- TASK ITEM: State the number of lines in the following data that include the word "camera", with no other text.

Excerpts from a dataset
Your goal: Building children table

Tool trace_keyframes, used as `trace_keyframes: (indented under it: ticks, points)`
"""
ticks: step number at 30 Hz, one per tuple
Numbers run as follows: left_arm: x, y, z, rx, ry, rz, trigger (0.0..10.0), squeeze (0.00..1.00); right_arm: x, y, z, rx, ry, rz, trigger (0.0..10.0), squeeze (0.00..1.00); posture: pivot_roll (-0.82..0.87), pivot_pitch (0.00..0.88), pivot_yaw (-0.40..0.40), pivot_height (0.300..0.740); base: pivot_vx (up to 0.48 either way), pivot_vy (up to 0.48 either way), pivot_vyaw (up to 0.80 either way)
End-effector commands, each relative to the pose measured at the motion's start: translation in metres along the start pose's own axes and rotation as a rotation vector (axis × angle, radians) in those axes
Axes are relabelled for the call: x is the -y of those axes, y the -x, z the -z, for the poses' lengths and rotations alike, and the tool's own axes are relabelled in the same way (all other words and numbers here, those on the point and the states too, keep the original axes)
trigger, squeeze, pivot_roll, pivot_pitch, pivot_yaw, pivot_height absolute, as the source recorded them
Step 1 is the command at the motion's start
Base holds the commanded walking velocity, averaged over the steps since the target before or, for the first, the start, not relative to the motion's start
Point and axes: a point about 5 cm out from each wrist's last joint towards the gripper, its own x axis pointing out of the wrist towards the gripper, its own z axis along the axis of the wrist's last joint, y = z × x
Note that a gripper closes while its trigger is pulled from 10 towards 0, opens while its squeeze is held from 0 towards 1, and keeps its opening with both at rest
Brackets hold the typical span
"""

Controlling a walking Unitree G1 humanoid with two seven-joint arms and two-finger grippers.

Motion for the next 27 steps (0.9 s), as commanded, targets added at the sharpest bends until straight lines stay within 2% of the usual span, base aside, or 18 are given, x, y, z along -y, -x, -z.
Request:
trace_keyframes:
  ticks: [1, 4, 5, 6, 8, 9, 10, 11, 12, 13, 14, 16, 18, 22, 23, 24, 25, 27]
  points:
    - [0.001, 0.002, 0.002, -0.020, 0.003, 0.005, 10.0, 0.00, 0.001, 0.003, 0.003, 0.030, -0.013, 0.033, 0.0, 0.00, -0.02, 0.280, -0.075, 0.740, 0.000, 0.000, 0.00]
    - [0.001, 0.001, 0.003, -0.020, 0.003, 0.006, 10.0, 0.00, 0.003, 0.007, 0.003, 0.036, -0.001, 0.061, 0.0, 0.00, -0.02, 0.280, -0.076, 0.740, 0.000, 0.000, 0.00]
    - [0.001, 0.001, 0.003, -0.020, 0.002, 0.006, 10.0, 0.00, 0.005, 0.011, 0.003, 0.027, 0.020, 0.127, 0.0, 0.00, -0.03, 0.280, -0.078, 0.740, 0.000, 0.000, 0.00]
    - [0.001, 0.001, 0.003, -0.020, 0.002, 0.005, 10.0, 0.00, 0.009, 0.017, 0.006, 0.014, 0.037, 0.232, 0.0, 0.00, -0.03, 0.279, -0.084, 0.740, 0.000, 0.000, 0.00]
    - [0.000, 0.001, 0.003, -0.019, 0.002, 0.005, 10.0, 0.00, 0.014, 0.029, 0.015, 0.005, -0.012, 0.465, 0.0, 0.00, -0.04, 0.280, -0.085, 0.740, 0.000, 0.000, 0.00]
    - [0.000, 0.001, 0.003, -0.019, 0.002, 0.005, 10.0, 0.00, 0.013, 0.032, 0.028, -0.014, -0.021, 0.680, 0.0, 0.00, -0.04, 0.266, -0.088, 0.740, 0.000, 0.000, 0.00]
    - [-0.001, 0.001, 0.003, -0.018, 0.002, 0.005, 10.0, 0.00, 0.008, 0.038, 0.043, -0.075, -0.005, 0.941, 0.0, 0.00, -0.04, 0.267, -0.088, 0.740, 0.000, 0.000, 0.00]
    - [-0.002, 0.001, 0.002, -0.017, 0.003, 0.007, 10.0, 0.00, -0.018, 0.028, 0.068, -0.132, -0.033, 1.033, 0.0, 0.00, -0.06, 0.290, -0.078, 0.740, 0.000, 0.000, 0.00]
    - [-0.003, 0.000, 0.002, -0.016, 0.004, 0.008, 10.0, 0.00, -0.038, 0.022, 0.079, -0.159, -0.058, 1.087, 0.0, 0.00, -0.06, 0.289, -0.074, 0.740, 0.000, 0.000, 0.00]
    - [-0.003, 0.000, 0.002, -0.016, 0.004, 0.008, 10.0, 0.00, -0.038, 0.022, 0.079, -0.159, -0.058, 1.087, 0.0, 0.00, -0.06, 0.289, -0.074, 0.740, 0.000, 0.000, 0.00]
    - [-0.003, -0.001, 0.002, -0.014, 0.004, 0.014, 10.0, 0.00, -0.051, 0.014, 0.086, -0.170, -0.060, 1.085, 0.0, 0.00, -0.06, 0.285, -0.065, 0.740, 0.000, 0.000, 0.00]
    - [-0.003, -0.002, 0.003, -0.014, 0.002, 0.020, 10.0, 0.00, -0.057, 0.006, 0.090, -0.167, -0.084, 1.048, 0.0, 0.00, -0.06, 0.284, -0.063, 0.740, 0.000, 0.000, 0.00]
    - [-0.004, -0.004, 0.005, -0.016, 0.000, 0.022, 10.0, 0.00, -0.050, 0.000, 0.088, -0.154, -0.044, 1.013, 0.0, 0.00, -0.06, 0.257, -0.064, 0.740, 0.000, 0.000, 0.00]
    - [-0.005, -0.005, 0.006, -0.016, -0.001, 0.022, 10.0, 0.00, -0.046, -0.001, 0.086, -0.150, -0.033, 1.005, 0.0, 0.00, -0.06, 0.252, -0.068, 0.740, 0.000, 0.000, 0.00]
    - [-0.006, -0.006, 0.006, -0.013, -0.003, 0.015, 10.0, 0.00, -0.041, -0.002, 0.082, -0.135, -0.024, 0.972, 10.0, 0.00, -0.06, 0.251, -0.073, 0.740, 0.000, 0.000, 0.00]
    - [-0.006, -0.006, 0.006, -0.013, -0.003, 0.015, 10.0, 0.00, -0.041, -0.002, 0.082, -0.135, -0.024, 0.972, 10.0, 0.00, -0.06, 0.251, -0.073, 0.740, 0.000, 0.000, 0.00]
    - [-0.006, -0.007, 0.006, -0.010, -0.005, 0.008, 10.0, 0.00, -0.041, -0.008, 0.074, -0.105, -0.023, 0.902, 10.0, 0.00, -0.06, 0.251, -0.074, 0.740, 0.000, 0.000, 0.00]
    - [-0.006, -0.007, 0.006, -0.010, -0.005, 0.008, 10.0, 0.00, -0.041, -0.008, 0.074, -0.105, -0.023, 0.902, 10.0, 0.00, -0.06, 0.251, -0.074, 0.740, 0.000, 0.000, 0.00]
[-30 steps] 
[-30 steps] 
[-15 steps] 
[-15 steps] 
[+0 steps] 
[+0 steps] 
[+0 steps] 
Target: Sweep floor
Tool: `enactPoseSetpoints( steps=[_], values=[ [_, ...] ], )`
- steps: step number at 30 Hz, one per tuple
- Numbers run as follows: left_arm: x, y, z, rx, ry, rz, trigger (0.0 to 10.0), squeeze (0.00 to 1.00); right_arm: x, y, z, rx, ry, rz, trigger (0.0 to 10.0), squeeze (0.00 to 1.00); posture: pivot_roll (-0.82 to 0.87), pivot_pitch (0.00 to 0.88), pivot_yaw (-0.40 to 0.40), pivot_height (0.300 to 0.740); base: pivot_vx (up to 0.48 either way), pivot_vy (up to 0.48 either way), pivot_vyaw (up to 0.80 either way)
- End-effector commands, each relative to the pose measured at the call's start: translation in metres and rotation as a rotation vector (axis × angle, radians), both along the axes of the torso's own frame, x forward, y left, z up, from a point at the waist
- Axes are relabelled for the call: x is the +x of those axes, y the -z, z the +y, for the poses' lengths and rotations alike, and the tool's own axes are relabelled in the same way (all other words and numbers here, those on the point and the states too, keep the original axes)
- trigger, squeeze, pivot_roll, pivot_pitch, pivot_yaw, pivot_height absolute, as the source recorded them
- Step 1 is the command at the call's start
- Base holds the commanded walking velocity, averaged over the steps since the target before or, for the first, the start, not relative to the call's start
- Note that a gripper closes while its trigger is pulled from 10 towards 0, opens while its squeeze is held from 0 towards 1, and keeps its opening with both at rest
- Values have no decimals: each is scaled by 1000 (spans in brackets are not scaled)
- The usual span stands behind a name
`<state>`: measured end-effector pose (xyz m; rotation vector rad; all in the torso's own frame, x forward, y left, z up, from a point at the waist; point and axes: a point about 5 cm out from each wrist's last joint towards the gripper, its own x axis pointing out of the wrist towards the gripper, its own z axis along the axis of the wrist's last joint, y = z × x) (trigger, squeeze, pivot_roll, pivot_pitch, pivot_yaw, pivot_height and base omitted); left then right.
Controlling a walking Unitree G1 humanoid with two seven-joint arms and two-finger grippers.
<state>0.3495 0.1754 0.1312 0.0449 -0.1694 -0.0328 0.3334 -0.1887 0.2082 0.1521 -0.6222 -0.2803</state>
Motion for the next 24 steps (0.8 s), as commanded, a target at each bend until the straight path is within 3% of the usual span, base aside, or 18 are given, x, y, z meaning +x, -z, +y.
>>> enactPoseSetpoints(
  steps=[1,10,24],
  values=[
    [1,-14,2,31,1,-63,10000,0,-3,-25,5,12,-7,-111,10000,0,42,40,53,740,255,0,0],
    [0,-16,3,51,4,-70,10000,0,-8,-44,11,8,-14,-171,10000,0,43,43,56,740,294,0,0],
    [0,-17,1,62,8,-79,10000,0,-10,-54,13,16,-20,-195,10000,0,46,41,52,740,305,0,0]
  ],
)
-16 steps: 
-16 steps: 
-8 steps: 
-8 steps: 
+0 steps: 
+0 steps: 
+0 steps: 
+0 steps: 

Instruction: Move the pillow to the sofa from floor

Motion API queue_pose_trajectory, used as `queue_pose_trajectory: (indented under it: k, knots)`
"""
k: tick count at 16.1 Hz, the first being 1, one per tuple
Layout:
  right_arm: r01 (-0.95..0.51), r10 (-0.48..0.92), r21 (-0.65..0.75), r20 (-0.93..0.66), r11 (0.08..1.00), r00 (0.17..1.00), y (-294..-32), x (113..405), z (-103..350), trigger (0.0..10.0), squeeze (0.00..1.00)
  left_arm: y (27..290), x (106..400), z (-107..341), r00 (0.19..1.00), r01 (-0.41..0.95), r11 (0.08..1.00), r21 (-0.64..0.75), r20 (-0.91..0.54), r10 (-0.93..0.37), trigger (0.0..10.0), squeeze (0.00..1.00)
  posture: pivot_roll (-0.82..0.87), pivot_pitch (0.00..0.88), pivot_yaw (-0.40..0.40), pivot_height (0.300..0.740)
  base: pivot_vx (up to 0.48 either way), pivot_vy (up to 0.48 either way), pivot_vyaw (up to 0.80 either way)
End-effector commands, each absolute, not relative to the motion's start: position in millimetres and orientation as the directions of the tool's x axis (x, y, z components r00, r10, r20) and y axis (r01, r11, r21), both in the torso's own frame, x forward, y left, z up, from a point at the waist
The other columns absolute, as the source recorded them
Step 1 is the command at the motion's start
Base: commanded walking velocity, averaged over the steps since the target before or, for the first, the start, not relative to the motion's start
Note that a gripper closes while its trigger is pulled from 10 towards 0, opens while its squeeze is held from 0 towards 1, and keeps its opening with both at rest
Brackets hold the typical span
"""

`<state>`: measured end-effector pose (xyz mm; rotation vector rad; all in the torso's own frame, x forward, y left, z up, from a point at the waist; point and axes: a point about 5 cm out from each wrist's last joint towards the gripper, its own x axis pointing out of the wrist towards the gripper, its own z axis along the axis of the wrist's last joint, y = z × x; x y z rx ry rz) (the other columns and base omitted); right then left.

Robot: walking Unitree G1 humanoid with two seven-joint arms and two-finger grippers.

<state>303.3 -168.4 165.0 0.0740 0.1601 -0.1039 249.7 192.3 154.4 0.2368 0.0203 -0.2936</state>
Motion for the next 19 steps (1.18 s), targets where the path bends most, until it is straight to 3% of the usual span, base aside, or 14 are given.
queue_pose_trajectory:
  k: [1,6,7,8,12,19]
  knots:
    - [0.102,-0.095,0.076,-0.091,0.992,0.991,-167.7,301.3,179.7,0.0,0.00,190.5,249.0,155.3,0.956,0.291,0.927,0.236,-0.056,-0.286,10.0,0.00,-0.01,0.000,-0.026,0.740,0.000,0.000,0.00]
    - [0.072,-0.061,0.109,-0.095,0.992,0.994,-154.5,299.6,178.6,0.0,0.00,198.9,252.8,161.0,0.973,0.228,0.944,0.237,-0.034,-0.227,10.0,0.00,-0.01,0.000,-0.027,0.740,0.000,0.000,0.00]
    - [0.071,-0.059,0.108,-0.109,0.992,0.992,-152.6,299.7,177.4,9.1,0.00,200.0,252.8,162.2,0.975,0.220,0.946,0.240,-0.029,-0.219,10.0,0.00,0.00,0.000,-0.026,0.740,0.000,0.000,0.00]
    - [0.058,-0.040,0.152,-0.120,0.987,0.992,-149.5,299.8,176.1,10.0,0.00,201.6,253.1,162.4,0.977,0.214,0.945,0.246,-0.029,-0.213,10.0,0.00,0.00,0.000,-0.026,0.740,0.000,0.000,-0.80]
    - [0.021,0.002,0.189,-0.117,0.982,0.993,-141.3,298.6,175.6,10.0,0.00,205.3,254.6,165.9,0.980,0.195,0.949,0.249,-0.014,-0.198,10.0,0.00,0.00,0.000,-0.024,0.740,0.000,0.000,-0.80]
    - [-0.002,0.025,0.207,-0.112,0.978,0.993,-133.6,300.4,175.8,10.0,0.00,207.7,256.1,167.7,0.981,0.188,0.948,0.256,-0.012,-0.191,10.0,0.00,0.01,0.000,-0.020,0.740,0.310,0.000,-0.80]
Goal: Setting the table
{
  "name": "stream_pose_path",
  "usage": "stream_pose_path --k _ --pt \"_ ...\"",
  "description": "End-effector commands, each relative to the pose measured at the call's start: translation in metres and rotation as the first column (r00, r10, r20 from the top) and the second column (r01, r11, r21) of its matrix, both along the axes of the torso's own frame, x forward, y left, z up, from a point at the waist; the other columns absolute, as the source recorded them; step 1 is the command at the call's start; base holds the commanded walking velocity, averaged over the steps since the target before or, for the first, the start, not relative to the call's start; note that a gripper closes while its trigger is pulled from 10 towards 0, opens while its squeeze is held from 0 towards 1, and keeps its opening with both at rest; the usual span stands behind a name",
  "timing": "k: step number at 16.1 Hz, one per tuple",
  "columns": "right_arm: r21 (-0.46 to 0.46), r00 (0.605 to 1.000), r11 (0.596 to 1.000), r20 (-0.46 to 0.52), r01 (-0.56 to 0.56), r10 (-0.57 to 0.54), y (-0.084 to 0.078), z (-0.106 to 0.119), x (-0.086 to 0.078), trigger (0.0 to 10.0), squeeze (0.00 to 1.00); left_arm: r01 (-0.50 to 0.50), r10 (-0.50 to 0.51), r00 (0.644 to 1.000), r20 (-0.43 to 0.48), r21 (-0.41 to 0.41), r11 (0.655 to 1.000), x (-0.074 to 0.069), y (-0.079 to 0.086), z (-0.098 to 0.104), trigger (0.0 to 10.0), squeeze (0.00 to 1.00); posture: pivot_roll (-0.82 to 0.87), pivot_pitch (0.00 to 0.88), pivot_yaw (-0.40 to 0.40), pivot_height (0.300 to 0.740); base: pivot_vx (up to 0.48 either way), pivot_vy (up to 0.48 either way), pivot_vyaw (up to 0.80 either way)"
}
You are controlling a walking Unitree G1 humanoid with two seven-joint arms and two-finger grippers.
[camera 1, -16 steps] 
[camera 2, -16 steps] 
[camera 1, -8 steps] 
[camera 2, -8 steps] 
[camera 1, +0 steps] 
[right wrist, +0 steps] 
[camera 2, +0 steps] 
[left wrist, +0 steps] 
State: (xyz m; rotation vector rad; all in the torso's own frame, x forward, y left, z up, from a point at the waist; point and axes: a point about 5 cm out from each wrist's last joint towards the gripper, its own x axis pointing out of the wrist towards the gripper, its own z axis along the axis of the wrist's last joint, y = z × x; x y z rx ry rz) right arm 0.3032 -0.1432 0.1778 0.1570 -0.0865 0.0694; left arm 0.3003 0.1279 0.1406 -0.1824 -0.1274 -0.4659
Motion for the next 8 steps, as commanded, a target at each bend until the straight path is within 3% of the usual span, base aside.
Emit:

- RESPONSE BELOW: 6